It is not easy to gauge how a user feels when interacting with a product. But if we can somehow know, learn and understand this, it can help us optimize the user experience. Currently, research in this area is focused on gaining user insight directly from the user. But users are not always objective in their answers and often fall prey to their biases. Many times, we find that the participants knows what the researcher wants to hear and they report their emotions accordingly. Sometimes, they cannot even interpret their own emotions.

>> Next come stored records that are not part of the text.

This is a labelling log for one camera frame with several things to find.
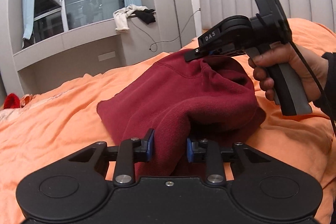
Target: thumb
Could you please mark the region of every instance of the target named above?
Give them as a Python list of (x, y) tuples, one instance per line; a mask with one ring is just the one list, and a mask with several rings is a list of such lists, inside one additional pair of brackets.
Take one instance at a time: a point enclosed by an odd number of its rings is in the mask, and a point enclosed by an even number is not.
[(280, 45), (252, 58), (259, 67), (270, 67), (275, 64), (288, 63), (292, 56), (292, 47), (289, 44)]

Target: red garment
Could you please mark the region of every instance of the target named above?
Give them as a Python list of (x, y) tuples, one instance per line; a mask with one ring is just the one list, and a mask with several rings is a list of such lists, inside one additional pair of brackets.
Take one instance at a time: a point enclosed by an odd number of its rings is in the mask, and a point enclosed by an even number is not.
[(3, 103), (3, 108), (20, 108), (20, 98), (14, 93), (8, 94)]
[(155, 129), (152, 160), (136, 164), (136, 175), (171, 175), (181, 158), (174, 174), (195, 173), (183, 163), (191, 125), (209, 125), (211, 134), (201, 132), (200, 138), (231, 146), (244, 142), (265, 119), (253, 83), (236, 60), (208, 56), (187, 63), (186, 51), (157, 61), (113, 98), (98, 103), (97, 112), (116, 144)]

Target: screw
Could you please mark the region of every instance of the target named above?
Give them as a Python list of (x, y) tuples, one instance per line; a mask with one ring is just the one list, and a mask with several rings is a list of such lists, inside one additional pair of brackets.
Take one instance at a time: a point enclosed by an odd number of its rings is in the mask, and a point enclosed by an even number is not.
[(210, 176), (208, 176), (208, 181), (210, 181), (211, 183), (219, 183), (219, 182), (222, 182), (223, 180), (224, 180), (224, 178), (221, 175), (210, 175)]
[(115, 181), (118, 183), (128, 183), (132, 180), (131, 176), (129, 175), (118, 175), (115, 178)]
[(173, 186), (174, 185), (174, 182), (172, 181), (166, 181), (166, 186)]

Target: gripper handle
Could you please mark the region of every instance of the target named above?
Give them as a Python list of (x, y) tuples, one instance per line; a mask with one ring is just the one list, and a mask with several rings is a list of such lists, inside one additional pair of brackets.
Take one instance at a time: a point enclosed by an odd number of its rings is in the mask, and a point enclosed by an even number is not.
[[(261, 44), (246, 49), (245, 53), (253, 58), (270, 49), (269, 44)], [(274, 80), (275, 102), (280, 104), (284, 116), (312, 113), (300, 77), (288, 63), (276, 64), (265, 69)]]

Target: cable
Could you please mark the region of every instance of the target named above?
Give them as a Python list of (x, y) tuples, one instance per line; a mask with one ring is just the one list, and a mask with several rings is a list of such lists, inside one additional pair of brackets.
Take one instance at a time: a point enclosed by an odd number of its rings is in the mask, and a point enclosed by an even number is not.
[(299, 49), (297, 48), (297, 46), (295, 45), (295, 43), (293, 41), (289, 41), (289, 43), (291, 44), (291, 46), (293, 47), (293, 49), (295, 50), (295, 52), (297, 53), (297, 55), (299, 56), (299, 58), (301, 59), (302, 63), (305, 65), (305, 67), (307, 68), (307, 70), (309, 71), (311, 77), (314, 79), (317, 87), (319, 88), (320, 92), (321, 92), (321, 96), (324, 98), (324, 102), (326, 104), (326, 106), (328, 107), (329, 110), (329, 118), (331, 121), (331, 126), (333, 128), (334, 131), (334, 135), (336, 134), (336, 125), (335, 125), (335, 119), (334, 119), (334, 115), (332, 112), (332, 108), (330, 106), (330, 102), (319, 82), (319, 80), (317, 79), (316, 75), (314, 74), (313, 70), (310, 68), (310, 66), (308, 65), (307, 61), (305, 60), (305, 58), (303, 57), (302, 53), (299, 51)]
[[(189, 17), (189, 19), (187, 20), (187, 23), (184, 25), (184, 27), (183, 27), (181, 33), (183, 33), (184, 29), (187, 27), (187, 25), (188, 25), (189, 21), (191, 20), (191, 18), (192, 18), (198, 11), (200, 11), (200, 10), (201, 10), (201, 9), (196, 10), (196, 11)], [(134, 22), (132, 21), (132, 19), (130, 19), (130, 22), (132, 22), (132, 24), (133, 24), (135, 27), (137, 27), (140, 31), (142, 31), (142, 32), (144, 32), (146, 35), (148, 35), (148, 36), (150, 37), (150, 39), (153, 41), (153, 43), (152, 43), (152, 44), (150, 45), (150, 47), (149, 47), (149, 50), (150, 50), (151, 52), (156, 52), (156, 51), (158, 50), (158, 46), (157, 46), (158, 43), (162, 43), (162, 42), (173, 42), (173, 41), (175, 41), (176, 39), (179, 38), (179, 36), (177, 36), (177, 37), (176, 37), (175, 39), (173, 39), (173, 40), (169, 40), (169, 41), (158, 41), (158, 42), (155, 42), (155, 40), (154, 40), (154, 39), (153, 39), (147, 32), (145, 32), (145, 31), (142, 30), (140, 27), (138, 27), (137, 25), (135, 25)], [(155, 51), (152, 50), (152, 46), (153, 46), (153, 45), (156, 46)]]

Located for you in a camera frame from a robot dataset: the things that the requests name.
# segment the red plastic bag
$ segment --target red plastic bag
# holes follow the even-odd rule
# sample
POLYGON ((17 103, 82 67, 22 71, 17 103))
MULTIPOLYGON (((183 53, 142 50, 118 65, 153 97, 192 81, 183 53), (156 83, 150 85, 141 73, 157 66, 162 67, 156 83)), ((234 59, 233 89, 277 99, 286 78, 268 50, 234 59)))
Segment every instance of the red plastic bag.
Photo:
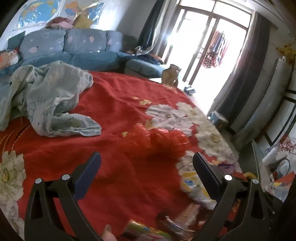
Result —
POLYGON ((159 128, 147 131, 141 124, 136 124, 123 142, 123 152, 129 157, 136 158, 156 154, 180 158, 185 155, 188 147, 189 139, 178 129, 171 132, 159 128))

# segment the silver screw
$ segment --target silver screw
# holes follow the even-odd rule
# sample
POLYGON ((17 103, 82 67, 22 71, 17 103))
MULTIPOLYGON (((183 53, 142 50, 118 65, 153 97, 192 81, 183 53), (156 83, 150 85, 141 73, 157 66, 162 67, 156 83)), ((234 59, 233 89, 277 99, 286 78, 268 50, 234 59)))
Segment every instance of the silver screw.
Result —
POLYGON ((41 178, 37 178, 37 179, 35 180, 35 183, 36 183, 36 184, 39 184, 40 182, 42 182, 42 179, 41 179, 41 178))
POLYGON ((231 180, 232 180, 232 176, 230 176, 230 175, 225 175, 224 178, 225 178, 227 181, 231 181, 231 180))
POLYGON ((252 182, 253 182, 254 184, 258 184, 258 183, 259 183, 258 179, 256 179, 256 178, 252 179, 252 182))
POLYGON ((70 178, 70 175, 69 175, 69 174, 64 174, 64 175, 62 176, 62 179, 63 179, 64 181, 68 180, 69 178, 70 178))

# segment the bed
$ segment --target bed
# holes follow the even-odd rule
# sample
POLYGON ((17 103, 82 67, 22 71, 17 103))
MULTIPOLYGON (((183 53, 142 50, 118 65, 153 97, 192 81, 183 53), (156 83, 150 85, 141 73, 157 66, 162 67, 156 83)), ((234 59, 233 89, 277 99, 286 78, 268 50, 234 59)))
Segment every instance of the bed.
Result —
MULTIPOLYGON (((23 220, 35 179, 59 179, 94 151, 101 154, 102 165, 86 197, 78 203, 99 234, 111 224, 118 236, 130 219, 155 227, 159 212, 166 209, 175 217, 192 199, 212 209, 215 201, 199 183, 193 154, 201 152, 225 174, 240 176, 241 169, 237 153, 205 115, 176 88, 119 73, 90 73, 94 84, 80 95, 79 105, 71 113, 90 116, 101 125, 101 135, 40 136, 26 117, 14 119, 0 132, 0 207, 18 234, 24 237, 23 220), (180 159, 130 160, 121 143, 137 123, 147 129, 179 128, 189 137, 190 148, 180 159)), ((71 233, 65 216, 61 219, 71 233)))

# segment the blue gripper pad
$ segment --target blue gripper pad
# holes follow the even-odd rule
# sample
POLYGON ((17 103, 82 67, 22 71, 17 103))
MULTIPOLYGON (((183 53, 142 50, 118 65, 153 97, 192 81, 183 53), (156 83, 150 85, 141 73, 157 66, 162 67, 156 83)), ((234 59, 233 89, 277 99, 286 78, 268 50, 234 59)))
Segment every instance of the blue gripper pad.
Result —
POLYGON ((101 166, 101 155, 95 152, 90 159, 85 163, 85 167, 81 172, 80 176, 74 182, 75 193, 73 199, 75 202, 83 199, 95 178, 99 168, 101 166))

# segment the yellow pillow
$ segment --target yellow pillow
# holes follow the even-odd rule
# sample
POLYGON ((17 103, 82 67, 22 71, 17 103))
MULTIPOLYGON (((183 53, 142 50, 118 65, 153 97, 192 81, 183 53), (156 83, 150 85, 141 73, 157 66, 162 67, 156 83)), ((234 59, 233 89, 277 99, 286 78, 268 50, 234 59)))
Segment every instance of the yellow pillow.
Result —
POLYGON ((93 21, 83 15, 79 15, 74 22, 73 28, 90 28, 93 25, 93 21))

Psychological measurements with the aid of technology (biometric technology) can remove this subjective bias. There are now technologies to measure such involuntary, subconscious responses. With the help of these technologies, UX designers can refine the user experience to elicit specific emotional responses and make the product more usable. Here we will discuss some of these techniques.
Eye tracking - Eye tracking involves monitoring the user's eye, as it moves over the product. The mechanism consists of a monitor with an attached eye tracker. Used properly, eye tracking can give you unparalleled insights into the user behavior.
Electroencephalography - In this method, electrodes are placed at various points on the scalp, to measure electrical signals in the brain that are created in response to emotions. Some of the latest EEG machines are completely wireless.
Galvanic skin responses - Galvanic skin response is a technology to measure the electrical conductivity of sweat on the skin. Apparently, certain emotional states such as stress or frustration cause the skin to produce more sweat.
Facial response coding – In facial coding, facial expressions are systematically analyzed to determine the emotions that the user is undergoing. The major apparatus in this system is a web-cam. The analysis is performed by a specialized computer algorithm.
But just one technology isn’t enough for a holistic understanding of a user's preferences. The ideal approach will involve several of these devices. They should complement one another. The biggest advantage of combining the different machines is that you can learn different things from different devices. For instance, if the eye tracking device tells you which object on the screen is keeping the user's attention, the EEG machine will tell you what excites the user.
Are there any challenges to using these new tools?
Yes, there are challenges too. These tools come from a field, the UX researcher is unfamiliar with. Some of the tools are intimidating to use. To use some of these devices, you may need a PhD in psychology on your team. Another challenge lies in interpreting the data. You may observe the same physiological responses even if the mental states are different. So eventually, you may have to collect additional observations like ratings, comments along with the physiological measurements.
The future of measuring UX responses
There is no denying that current methods to measure a user's emotional response to a UX design are limited and often inaccurate. But the field of UX measurement is constantly evolving, and new methods are being developed to aid in UX measurement, such as biometric devices. Yet, there remains significant challenges to implement these technologies. But it is also true that soon we are going to reach a point where the use of such technologies will become commonplace.